1. When you sell a book to a publisher, you get an advance on royalties (but this usually requires you to have written the book first, so you're writing w/o income for months/years)
2. the advance is usually split--1/3 on signing the contract, 1/3 on delivery of final manuscript (even if you've already spent years writing it, there will still be months/years of editing), 1/3 on publication
3. Most advances aren't enough to live on, especially if you aren't just supporting yourself.
4. A large portion of advances never earn out, so the advance is the only money you'll ever see.
5. If you do earn out your advance and start receiving royalties, those only come twice a year and you never know how much it will be till you get it.

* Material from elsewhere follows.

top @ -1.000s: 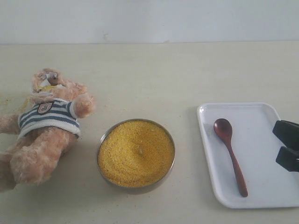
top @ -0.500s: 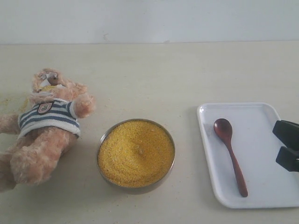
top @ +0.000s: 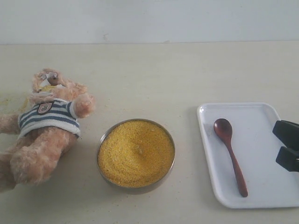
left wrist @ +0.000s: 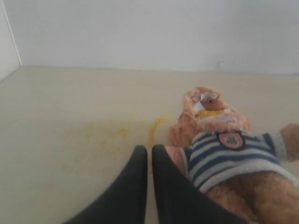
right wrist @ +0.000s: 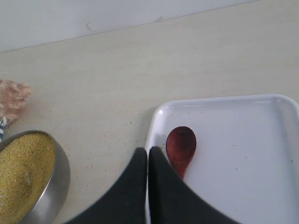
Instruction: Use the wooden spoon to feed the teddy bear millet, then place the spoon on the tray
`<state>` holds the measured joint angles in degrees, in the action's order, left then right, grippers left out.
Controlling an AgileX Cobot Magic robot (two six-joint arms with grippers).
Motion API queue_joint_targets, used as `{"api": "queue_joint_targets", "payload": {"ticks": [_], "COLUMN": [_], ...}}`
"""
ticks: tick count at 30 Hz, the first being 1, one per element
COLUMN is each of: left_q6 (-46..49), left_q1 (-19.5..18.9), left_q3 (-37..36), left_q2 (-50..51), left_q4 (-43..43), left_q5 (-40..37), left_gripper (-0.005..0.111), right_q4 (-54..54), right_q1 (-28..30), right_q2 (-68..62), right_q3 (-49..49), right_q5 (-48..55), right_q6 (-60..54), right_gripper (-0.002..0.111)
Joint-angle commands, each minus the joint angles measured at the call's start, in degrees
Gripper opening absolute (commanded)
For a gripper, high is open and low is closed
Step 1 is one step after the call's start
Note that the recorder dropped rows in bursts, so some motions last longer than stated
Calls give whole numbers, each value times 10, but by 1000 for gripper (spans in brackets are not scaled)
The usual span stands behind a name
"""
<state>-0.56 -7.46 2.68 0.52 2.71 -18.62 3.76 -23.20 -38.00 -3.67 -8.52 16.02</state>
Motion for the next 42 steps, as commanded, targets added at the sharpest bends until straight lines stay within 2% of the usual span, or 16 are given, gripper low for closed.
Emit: {"api": "queue_joint_targets", "payload": {"ticks": [1,23,26,29,30,34,36,40,42], "left_q6": [0,1,1,1,1,1,1,1,1], "left_q1": [-3,-3,-3,-3,-3,-3,-3,-3,-3], "left_q3": [-27,-27,-27,-27,-27,-27,-27,-27,-27], "left_q2": [-5,-5,-5,-5,-5,-5,-5,-5,-5], "left_q4": [13,13,13,13,13,13,13,13,13], "left_q5": [35,29,29,31,32,32,32,32,32], "left_gripper": [6,6,6,6,6,6,6,6,6], "right_q4": [-1,-1,10,5,-24,-97,-111,-109,-105], "right_q1": [4,4,7,68,105,166,181,187,187], "right_q2": [2,2,2,19,52,147,192,279,312], "right_q3": [3,3,3,3,3,3,8,37,37], "right_q5": [-2,-2,-33,-25,6,103,145,142,206], "right_q6": [0,-1,-79,-76,-76,-76,-76,-71,-71], "right_gripper": [0,0,0,0,0,0,0,0,0]}}
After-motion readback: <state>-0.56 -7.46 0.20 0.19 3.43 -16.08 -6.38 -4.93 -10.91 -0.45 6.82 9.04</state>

6. You can't depend on living on royalties. They're unreliable. The royalties on one book might pay for several months of bills, and then a year later it won't even cover a month of therapy for one of my kids
7. Since you can't depend on royalties to pay bills, you need to be constantly writing something new so you can live on the advance for the next book. It's not easy to "BE CREATIVE RIGHT NOW ON COMMAND, GOLDARNIT!"

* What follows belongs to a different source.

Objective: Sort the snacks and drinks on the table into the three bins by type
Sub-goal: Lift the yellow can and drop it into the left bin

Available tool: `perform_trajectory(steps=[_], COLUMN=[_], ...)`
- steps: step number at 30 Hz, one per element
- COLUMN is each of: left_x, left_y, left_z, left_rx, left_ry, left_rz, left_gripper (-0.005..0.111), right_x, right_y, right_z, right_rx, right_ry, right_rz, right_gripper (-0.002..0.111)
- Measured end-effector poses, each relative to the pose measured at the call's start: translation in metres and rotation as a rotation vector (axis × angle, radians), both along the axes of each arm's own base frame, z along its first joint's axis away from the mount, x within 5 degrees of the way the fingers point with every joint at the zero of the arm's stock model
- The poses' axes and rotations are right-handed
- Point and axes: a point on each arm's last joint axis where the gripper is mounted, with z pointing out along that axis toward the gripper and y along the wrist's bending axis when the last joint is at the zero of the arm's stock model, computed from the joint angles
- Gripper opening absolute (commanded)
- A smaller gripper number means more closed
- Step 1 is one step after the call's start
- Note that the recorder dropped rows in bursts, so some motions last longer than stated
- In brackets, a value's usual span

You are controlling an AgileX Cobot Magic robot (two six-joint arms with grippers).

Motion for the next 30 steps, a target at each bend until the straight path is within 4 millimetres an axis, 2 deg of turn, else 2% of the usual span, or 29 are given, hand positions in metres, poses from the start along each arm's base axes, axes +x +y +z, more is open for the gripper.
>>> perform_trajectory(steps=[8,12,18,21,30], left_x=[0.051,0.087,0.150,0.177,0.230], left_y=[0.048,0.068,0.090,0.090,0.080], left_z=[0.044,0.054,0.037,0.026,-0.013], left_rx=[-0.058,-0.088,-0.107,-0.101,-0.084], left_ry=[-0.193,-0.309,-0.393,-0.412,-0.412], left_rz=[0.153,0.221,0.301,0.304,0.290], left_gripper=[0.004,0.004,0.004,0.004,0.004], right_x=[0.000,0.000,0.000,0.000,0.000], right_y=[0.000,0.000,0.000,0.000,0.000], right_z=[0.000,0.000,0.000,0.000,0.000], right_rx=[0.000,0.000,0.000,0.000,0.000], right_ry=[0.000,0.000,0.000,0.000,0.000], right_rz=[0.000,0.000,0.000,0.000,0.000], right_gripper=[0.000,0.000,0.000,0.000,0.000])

8. And then of course as a self-employed person, you get no healthcare, benefits, sick days, and you pay 15%+ higher taxes, also 15% to an agent.
9. Children's authors also earn less than any others (royalties are calculated by a percentage of the cover price, but kids books sell for less and children's authors percentages are lower) so many kid lit authors supplement income with speaking engagements
10. Speaking engagements take away from writing time, so the more paid assemblies and workshops and conferences you attend, the fewer books you write, the longer you wait till you get that next advance
11. This is not to discourage anyone. This is not to complain. This is just the reality of the business. I think it's important to understand. Especially as I constantly run into people who believe that writers are rich (and use that to justify piracy)
12. I was able to be a full time writer and mom for years before we could live on what I made because I had a spouse who worked. Many writers also hold down day jobs.
13. I had I think 18 books in print before our family could start to live off the book income alone. I never thought we'd get here and feel incredibly lucky to do what I love for a living.
14. But it's still hard. But I love it. But it's hard. But I love it so so so much and I don't want to do anything else. But also it's hard.